- What is needed -
Only the lines below from the one containing "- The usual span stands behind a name" to the one containing "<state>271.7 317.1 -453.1" should be repeated, both included and unchanged.
------------------------------------
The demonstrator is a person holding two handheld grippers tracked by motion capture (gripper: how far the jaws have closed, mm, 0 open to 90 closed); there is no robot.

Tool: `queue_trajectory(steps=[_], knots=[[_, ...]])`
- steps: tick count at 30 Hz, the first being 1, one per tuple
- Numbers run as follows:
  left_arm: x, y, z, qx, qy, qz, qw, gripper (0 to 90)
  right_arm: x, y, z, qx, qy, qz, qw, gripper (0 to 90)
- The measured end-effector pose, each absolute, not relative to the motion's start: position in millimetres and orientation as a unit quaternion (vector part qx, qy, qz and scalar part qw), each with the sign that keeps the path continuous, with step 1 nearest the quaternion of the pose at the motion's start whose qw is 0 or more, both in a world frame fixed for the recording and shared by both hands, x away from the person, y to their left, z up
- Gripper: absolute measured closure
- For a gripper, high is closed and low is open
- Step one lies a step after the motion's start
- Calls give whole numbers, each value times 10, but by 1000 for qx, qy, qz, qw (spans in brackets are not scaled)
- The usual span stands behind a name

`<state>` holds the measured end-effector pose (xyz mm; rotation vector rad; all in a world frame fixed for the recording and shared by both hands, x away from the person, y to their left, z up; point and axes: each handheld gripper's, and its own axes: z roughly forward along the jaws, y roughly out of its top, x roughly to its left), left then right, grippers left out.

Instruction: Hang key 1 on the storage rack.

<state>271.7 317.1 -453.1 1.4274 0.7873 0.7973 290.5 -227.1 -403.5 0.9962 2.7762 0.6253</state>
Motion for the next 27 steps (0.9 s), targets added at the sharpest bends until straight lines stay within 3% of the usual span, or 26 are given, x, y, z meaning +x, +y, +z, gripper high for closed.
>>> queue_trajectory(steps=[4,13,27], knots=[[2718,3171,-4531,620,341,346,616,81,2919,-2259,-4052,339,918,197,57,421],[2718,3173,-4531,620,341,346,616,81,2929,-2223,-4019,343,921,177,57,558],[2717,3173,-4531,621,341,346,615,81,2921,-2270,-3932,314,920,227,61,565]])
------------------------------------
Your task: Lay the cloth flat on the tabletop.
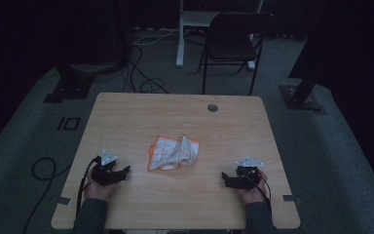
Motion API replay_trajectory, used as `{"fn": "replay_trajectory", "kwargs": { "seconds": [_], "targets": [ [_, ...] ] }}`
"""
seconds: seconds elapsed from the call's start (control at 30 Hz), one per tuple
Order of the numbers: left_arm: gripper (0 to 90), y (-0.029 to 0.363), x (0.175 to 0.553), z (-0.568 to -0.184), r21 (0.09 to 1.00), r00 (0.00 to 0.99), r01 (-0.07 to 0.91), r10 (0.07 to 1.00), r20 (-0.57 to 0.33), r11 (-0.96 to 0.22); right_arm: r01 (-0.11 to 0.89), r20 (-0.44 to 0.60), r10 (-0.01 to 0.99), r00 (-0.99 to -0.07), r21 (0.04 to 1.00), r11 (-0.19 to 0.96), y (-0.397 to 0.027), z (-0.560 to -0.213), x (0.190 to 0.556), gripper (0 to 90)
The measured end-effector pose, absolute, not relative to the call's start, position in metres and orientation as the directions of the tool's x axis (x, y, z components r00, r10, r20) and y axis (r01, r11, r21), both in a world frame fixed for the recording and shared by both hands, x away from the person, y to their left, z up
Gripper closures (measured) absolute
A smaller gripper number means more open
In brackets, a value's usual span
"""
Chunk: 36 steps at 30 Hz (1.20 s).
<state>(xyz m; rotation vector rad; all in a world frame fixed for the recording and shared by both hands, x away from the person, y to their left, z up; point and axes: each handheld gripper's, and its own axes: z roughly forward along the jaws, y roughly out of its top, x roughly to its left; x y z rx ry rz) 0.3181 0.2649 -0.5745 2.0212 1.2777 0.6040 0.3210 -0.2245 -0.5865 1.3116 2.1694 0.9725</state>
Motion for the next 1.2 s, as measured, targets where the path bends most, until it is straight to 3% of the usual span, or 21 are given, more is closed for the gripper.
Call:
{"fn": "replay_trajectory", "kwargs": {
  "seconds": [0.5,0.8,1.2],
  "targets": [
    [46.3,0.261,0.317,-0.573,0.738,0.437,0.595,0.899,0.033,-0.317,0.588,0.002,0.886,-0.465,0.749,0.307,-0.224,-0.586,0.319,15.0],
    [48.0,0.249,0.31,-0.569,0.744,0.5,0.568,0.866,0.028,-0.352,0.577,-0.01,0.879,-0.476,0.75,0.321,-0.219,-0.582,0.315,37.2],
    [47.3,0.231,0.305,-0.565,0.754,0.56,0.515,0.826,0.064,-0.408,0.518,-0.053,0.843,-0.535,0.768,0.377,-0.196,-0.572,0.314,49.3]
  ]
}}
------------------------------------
- Exercise result -
- The usual span stands behind a name

`<state>` holds the measured end-effector pose (xyz mm; rotation vector rad; all in a world frame fixed for the recording and shared by both hands, x away from the person, y to their left, z up; point and axes: each handheld gripper's, and its own axes: z roughly forward along the jaws, y roughly out of its top, x roughly to its left), left then right, grippers left out.

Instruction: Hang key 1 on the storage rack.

<state>271.7 317.1 -453.1 1.4274 0.7873 0.7973 290.5 -227.1 -403.5 0.9962 2.7762 0.6253</state>

What was produced is the complete output.